“Second Chance” A Proposal to Reform the 85% law & Ease Overcrowding in the KY Prison System
A Proposal to Reform the 85% law & Ease Overcrowding in the KY Prison System
Introduced By: Walter R.Dixon#167668 (KY Inmate) Nov, 30 2017
This proposal is to preserve the 85% laws while adopting a new law of 65%. This will prevent a sudden and direct release of violent offenders; yet grant an opportunity for a slow release of offenders back into society and communities. Not all violent offenders are habitual nor are they consistently violent. Thus introducing a second chance program for inmates that also benefit others departments. This will also address the issue of over crowding as well as the cost of imprisonment. In turn, it provides financing to all the departments involved; (H.I.P.,Probation/Parole, D.O.C. etc) It is proposed that inmates that are sentenced to 85% parole eligibility are given the opportunity to receive Home Incarceration once they serve 65% of their sentence. This will allow for inmates to be given credit for “good time”, education and behavior. This will encourage the inmates to behave and be responsible for their actions and yet still reward them for rehabilitation. The HIP will still keep the inmates “in custody” for the remaining 20% of sentence and the inmate will be allowed a parole hearing at the commencement of the 85% original sentence. This will allow an inmate to regain gradual independence and form new productive habits. It will help with overcrowding, yet still the inmate is considered “in custody” of the DOC as well as must be able to provide fees incurred for monitoring. At the conclusion of the home incarceration when meeting with the parole board, urther monitoring will be either recommended (off of home incarceration) or in some cases the inmate will have earned enough “good time” while incarcerated that the parole eligibility date meets up with the expiration of sentence. Each case will have to be reviewed and time calculated by the parole board to make sure the inmate has satisfied all requirements determined by the Commonwealth. Financially, it helps in many ways, for the state as well as the communities the inmate lives in. They add to the economy and work to take care of themselves and their families. This will help on the strain and debt that prison costs incur on its taxpayers and families.
Suggestion as Follows:
*All 85% offenders incoming and retroactive for current inmates who are not convicted of Class A Violent offenses will not be reviewed for this H.I.P after 65% of their sentence, Class A will remain 85%. Such as Murder, Violent Sex Offenders, Arson and Fetal Homicide.As well as Class A Domestic Violence (case review determining circumstances surrounding conviction).

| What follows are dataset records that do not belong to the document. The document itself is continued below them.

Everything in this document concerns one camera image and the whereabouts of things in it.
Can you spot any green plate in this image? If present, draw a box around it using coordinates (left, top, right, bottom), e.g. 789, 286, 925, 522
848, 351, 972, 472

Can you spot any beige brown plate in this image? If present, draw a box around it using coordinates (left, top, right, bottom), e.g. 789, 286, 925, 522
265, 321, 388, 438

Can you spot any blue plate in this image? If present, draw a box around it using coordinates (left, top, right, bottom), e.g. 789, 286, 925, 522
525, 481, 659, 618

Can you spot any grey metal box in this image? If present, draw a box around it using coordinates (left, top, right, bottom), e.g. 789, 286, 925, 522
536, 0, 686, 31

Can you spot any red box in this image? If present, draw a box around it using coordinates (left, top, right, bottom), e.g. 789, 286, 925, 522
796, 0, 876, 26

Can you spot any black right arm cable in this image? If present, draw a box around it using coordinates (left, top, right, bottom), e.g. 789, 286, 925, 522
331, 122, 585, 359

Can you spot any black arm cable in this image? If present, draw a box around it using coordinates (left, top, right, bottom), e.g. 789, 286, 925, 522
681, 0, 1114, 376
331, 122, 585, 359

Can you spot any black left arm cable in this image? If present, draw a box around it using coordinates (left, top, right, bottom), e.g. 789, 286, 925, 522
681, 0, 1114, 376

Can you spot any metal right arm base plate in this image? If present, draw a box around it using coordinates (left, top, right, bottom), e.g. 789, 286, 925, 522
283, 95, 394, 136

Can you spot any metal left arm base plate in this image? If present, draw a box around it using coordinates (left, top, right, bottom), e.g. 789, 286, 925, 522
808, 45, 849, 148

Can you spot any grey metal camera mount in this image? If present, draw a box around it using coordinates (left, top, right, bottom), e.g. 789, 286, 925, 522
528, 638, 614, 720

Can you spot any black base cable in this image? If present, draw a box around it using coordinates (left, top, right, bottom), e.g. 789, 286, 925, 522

*Offenders must have a good standard institutional record when their sentence reaches 65% and a recommended institutional point score of 11 or below.
*Have no Category 6's or 7's in the last 2 years.
*Have no positive reading on a drug urinalysis in the last year.
*Must meet satisfactory home placement and have a direct land line in place before release.
*Required to have secured employment within 30 days of being released.
*Will be required to pay H.I.P. fees while in the program and attend any required classes/counseling.
*Will still be required to follow all guidelines of parole.
If any violations occur while in this program the agency officer responsible for the individual can request the offender be remanded back into the custody of D.O.C for either a set time or the remainder of sentence previous started. The original 85% parole eligibility is reinstated and all current time spent while on early release can be voided if deemed necessary in extreme cases. The 65% early release program is a way to ease inmates and society into a new era of penal code reform. It helps with many issues across party lines, yet still remaining “tough on crime” but also showing that good behavior and rehabilitation deserves a second chance.